What needs to be done
Exactly as they appear, transcribe the entries and skip any pictures.

=== Given entries ===

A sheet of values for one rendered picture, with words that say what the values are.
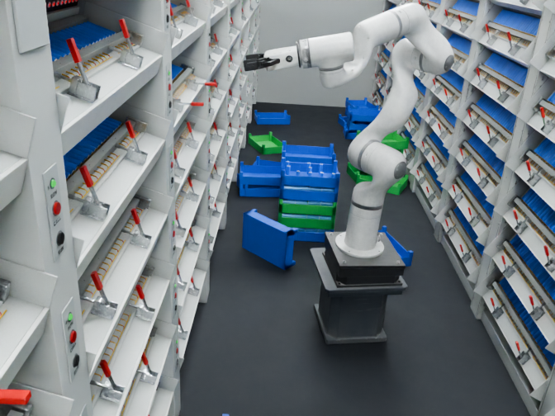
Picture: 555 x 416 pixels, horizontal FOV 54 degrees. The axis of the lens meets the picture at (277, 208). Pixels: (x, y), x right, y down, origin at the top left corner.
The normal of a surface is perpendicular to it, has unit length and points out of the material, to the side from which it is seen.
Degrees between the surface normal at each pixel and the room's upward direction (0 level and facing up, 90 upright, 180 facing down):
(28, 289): 90
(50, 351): 90
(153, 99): 90
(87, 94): 90
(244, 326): 0
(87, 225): 18
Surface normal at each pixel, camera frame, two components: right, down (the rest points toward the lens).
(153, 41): -0.03, 0.42
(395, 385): 0.05, -0.91
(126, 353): 0.36, -0.84

===

Exercise response
A sheet of values for one rendered picture, with words that say what the values are.
Picture: 555 x 416 pixels, horizontal FOV 54 degrees. The axis of the lens meets the picture at (277, 208). Pixels: (x, y), x right, y down, origin at the top left corner.
The normal of a surface is perpendicular to it, has unit length and points out of the material, to the side from which it is seen.
Degrees between the surface normal at each pixel and the room's upward direction (0 level and facing up, 90 upright, 180 facing down):
(28, 289): 90
(50, 351): 90
(153, 99): 90
(87, 94): 90
(244, 326): 0
(87, 225): 18
Surface normal at each pixel, camera frame, two components: right, down (the rest points toward the lens).
(153, 41): -0.03, 0.42
(395, 385): 0.05, -0.91
(126, 353): 0.36, -0.84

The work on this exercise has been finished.